BELFAST – A team of consultants has identified $500,000 in cuts in the proposed SAD 34 budget, but the district’s finance committee asked the group to dig deeper.
The committee met Friday evening to hear the recommendations of a group of consultants that includes Paul Luttrell, former SAD 34 business manager; Carol Robbins, former SAD 34 superintendent; Mark Biscone, CEO of Waldo County Healthcare; and James Patterson, former director of the University of Maine Hutchinson Center.
The consultants offered their help when the district faced an $800,000 shortfall in the 2005-06 budget. Schools closed early because of the shortfall, and teachers and staff did not get paid in full.
The district now is focused on getting voters to approve a budget for 2006-07. The $22.5 million proposal was defeated at referendum in the six Belfast-area communities on June 13.
Finance committee Chairman Miles Gray said Saturday the team has met with administrators and business manager Toni Reed to consider the implications of cuts.
“The consultants gave us their report,” Gray said of the Friday meeting, which outlined $500,000 in cuts, including reducing the contingency account and other savings.
None of the savings came from staff cuts, Gray said, but the committee learned that Reed has resigned, effective June 30, as has Joan Callahan, the special education director.
By not filling those positions and instead reshuffling administrative responsibilities, the district might see savings, he said.
Most board members were present at the committee meeting, Gray said, and the cuts were discussed at length.
“The voting public is not going to approve $22 million,” he said, a sentiment shared by other board members.
The committee directed the consultants and administrators to meet this morning to consider further cuts, resulting in budget proposals of $21.75 million and $21.5 million, Gray said. The finance committee will meet again at 6 tonight in the Troy Howard Middle School.

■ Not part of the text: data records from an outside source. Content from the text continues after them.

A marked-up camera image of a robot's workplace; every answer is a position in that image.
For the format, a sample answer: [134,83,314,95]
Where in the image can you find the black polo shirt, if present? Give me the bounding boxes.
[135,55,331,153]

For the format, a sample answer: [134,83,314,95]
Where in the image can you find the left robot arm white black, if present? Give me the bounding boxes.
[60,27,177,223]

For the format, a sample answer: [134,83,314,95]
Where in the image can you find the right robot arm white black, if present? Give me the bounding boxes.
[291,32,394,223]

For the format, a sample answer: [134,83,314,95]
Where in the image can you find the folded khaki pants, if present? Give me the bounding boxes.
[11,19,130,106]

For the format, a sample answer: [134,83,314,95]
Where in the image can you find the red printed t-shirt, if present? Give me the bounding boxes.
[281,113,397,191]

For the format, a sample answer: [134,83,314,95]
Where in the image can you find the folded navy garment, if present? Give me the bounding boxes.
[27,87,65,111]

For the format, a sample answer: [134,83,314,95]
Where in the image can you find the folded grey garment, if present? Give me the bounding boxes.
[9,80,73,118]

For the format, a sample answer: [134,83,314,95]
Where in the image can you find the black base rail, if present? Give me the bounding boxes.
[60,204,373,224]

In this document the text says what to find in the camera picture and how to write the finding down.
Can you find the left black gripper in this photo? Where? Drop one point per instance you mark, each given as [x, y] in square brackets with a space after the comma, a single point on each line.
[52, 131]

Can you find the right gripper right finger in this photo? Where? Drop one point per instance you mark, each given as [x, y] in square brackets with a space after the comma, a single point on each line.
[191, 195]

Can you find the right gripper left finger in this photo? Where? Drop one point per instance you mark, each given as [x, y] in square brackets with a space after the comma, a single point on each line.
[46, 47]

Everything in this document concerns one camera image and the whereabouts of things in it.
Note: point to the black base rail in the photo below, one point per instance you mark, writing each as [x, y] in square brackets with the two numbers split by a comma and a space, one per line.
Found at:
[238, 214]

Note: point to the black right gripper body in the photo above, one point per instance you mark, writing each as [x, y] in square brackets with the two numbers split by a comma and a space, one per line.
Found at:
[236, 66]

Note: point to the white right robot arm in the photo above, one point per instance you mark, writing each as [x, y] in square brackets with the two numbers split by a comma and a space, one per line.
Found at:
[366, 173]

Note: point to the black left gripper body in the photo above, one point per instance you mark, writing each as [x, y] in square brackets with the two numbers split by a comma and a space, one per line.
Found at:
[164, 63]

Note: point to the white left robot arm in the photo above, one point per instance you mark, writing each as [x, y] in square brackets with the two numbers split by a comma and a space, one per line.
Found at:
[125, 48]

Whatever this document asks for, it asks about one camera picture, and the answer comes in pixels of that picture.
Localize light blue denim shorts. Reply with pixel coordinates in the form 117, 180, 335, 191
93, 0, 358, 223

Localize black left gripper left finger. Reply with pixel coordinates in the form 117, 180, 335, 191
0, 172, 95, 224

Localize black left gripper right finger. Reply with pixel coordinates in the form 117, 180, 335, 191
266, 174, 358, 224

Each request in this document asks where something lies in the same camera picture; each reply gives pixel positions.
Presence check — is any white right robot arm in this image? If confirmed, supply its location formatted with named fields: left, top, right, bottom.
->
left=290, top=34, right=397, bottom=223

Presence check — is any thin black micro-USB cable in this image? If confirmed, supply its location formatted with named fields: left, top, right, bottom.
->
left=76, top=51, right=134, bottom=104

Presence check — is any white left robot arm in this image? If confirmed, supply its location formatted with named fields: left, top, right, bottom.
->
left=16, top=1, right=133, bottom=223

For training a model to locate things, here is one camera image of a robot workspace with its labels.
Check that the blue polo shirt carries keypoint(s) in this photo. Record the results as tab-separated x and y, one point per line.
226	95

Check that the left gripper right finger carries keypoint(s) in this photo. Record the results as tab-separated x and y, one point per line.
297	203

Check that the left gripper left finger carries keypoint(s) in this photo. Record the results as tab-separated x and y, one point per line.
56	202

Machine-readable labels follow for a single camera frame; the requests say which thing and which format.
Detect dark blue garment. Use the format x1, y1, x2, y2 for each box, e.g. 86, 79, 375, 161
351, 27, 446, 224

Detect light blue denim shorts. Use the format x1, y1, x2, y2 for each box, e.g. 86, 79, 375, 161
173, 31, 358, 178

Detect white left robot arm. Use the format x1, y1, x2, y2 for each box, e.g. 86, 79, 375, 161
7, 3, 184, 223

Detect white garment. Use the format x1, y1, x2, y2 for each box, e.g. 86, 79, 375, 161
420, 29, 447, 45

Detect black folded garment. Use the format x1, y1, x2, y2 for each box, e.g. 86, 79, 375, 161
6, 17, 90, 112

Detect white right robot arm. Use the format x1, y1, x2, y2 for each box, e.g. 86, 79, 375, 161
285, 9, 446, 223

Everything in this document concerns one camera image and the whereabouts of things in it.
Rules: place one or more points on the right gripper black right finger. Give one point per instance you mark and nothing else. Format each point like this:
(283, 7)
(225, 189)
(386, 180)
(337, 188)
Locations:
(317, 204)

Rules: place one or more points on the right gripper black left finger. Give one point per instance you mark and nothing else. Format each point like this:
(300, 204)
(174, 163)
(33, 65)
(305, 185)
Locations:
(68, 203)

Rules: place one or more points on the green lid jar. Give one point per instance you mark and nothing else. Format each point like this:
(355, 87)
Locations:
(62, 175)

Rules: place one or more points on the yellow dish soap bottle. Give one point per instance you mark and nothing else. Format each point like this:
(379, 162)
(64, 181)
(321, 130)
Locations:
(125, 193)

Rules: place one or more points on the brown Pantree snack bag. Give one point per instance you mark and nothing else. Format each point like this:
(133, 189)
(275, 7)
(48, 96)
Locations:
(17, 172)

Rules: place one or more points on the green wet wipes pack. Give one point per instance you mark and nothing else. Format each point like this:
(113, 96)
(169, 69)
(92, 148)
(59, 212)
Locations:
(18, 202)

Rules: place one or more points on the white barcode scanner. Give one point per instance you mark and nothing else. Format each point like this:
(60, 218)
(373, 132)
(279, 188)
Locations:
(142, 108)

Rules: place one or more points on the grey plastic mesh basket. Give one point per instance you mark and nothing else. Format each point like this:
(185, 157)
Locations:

The committee hopes to craft a recommendation at that meeting to bring to the full board when it meets at 7 p.m. Tuesday, also at the middle school.
“The comments that I get from the voters that contact me are that their taxes are too high as it is,” Gray said, explaining the reasons for cutting the budget proposal deeper. Some, with tears in their eyes, tell him they are unable to bear any more increases, he said.
Some voters also have told Gray they will not vote in support of a budget until the status of Superintendent Bob Young is resolved.
Young, who had been out on medical leave for most of the last six months, was largely blamed for creating the budget shortfall.
Earlier this year, some board members said they wanted to fire Young, but he had invoked the threat of a disability claim. Young has said he suffers from post-traumatic stress disorder and major depressive disorder, the result, he said, from serving in Vietnam in 1968.
Gray said Interim Assistant Superintendent Bruce Mailloux told committee members Young may have an announcement about his employment status this week.